The problem
Run through the data and copy out every line that mentions the word "finger".

** Opening Given records block **

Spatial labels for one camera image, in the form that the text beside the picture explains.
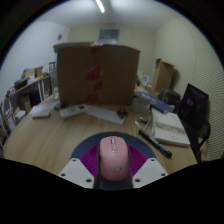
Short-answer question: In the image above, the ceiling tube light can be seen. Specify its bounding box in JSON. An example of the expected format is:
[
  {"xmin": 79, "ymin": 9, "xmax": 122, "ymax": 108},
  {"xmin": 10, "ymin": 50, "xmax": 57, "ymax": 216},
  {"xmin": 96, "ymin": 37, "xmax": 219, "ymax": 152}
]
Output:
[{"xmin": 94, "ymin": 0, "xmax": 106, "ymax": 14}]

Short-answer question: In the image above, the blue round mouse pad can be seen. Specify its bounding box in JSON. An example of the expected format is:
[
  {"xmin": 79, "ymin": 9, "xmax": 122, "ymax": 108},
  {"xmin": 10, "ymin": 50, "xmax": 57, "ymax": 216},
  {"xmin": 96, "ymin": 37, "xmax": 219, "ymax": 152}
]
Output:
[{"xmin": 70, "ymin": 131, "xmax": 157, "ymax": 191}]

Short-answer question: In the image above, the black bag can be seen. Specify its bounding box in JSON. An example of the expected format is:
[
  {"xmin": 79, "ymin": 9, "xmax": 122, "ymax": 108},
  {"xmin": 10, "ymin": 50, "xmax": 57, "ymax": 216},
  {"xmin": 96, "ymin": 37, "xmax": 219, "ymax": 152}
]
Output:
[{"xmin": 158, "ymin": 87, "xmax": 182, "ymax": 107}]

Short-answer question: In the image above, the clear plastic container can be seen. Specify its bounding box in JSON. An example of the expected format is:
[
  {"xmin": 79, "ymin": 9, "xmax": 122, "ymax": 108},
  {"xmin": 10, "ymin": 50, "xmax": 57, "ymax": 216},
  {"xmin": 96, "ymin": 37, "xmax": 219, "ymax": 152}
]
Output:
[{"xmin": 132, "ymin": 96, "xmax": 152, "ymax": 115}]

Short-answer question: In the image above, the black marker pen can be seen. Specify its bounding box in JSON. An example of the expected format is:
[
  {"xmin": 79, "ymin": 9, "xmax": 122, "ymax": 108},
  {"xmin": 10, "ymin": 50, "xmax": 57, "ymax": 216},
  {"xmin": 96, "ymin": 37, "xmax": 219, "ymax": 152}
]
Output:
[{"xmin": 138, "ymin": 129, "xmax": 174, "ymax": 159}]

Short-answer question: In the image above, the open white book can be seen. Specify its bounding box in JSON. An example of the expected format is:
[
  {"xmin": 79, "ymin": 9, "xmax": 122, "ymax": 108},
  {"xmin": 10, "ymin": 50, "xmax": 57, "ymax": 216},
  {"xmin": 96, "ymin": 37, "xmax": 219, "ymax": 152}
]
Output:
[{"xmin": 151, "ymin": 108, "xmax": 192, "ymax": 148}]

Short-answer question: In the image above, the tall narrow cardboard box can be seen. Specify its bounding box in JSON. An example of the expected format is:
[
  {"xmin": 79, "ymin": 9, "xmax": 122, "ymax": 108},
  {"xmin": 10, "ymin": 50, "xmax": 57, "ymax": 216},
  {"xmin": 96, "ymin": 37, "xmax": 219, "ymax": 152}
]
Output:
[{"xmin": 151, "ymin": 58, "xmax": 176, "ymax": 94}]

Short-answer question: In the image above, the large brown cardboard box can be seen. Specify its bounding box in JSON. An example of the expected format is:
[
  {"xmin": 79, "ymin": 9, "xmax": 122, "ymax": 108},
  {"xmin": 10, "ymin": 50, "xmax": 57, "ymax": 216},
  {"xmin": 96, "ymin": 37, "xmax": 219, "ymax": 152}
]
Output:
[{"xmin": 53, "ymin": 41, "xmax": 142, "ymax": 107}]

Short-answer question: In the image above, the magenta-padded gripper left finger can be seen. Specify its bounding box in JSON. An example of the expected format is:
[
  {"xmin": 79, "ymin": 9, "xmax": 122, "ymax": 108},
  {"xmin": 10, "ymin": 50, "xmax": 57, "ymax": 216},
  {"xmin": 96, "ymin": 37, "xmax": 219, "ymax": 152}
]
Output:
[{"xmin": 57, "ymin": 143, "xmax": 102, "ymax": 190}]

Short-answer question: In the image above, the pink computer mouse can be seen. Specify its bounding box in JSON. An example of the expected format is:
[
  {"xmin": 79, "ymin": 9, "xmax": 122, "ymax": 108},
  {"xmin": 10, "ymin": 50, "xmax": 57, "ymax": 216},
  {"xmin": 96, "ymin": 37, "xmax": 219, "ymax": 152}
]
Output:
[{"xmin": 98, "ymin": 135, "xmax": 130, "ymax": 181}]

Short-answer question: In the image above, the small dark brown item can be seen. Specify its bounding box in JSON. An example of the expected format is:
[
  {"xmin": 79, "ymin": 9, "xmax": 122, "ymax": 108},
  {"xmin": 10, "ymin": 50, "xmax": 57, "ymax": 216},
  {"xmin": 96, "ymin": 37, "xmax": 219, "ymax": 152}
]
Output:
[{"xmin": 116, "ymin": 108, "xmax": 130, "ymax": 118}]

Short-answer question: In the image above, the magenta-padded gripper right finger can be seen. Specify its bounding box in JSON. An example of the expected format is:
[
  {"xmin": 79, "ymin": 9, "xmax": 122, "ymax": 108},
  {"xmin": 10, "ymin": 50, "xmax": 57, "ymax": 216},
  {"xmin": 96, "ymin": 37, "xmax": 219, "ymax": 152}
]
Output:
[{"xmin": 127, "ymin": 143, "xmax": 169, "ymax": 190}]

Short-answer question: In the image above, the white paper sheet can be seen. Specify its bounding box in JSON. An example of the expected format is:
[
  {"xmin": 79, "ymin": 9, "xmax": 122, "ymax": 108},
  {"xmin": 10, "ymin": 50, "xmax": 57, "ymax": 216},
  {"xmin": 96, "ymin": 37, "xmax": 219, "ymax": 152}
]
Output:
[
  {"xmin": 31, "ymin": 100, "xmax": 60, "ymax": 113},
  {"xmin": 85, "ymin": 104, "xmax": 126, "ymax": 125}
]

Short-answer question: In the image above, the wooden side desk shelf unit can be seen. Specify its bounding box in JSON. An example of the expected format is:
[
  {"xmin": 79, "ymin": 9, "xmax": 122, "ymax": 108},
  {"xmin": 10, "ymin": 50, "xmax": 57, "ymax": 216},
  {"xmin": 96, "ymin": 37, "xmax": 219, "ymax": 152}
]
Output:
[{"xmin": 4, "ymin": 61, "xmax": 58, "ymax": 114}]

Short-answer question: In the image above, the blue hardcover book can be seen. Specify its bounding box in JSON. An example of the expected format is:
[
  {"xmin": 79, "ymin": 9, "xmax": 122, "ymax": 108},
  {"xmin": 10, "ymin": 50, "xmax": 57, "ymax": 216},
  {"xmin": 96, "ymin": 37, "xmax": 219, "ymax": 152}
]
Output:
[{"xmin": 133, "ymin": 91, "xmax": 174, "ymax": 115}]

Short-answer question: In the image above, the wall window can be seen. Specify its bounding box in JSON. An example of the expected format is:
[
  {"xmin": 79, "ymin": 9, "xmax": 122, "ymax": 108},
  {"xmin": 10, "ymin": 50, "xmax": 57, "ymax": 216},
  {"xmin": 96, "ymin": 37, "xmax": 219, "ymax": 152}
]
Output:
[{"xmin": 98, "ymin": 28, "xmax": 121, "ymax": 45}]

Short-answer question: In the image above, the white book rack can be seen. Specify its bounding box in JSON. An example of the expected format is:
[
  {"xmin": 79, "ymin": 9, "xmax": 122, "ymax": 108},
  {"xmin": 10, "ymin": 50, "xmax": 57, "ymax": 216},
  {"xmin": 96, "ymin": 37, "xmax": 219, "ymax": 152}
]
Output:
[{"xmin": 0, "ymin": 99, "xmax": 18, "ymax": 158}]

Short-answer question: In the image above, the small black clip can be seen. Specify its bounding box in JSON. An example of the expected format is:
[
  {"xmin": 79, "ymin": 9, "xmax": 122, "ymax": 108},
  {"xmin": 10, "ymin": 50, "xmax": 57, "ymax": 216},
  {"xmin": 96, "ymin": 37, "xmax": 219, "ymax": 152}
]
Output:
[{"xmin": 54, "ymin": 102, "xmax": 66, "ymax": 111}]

** Closing Given records block **

Written solution
Short-answer question: In the image above, the magenta-padded gripper left finger can be seen. Specify its bounding box in JSON. An example of the expected format is:
Short-answer question: In the image above, the magenta-padded gripper right finger can be seen. Specify its bounding box in JSON. An example of the expected format is:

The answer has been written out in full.